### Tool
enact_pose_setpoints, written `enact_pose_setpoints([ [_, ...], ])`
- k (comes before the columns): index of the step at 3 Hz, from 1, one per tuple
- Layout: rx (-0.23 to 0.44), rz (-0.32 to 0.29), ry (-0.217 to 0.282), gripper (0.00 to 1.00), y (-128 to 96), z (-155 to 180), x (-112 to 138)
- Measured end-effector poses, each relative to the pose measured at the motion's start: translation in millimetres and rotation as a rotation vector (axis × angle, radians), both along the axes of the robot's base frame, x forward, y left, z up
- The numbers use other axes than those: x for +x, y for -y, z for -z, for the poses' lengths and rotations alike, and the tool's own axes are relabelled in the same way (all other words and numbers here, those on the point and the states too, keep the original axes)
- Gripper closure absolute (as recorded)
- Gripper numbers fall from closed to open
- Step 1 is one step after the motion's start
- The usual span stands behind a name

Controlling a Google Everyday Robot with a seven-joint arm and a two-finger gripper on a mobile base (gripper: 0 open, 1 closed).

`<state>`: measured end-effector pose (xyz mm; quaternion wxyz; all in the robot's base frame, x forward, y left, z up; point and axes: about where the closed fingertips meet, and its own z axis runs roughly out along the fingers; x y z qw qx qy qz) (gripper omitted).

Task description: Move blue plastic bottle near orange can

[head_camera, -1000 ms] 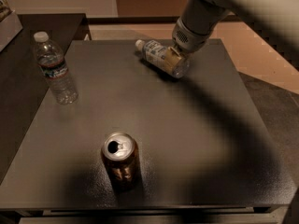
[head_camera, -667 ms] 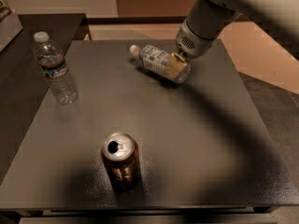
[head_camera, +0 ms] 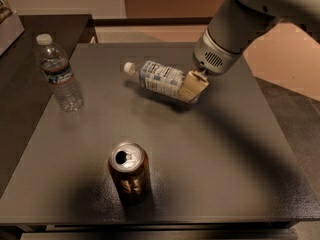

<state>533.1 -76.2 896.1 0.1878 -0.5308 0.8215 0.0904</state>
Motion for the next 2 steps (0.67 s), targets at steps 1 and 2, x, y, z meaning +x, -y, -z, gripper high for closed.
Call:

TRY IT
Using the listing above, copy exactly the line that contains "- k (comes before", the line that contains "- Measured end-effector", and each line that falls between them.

SOLUTION BELOW
- k (comes before the columns): index of the step at 3 Hz, from 1, one per tuple
- Layout: rx (-0.23 to 0.44), rz (-0.32 to 0.29), ry (-0.217 to 0.282), gripper (0.00 to 1.00), y (-128 to 96), z (-155 to 180), x (-112 to 138)
- Measured end-effector poses, each relative to the pose measured at the motion's start: translation in millimetres and rotation as a rotation vector (axis × angle, radians), both along the axes of the robot's base frame, x forward, y left, z up

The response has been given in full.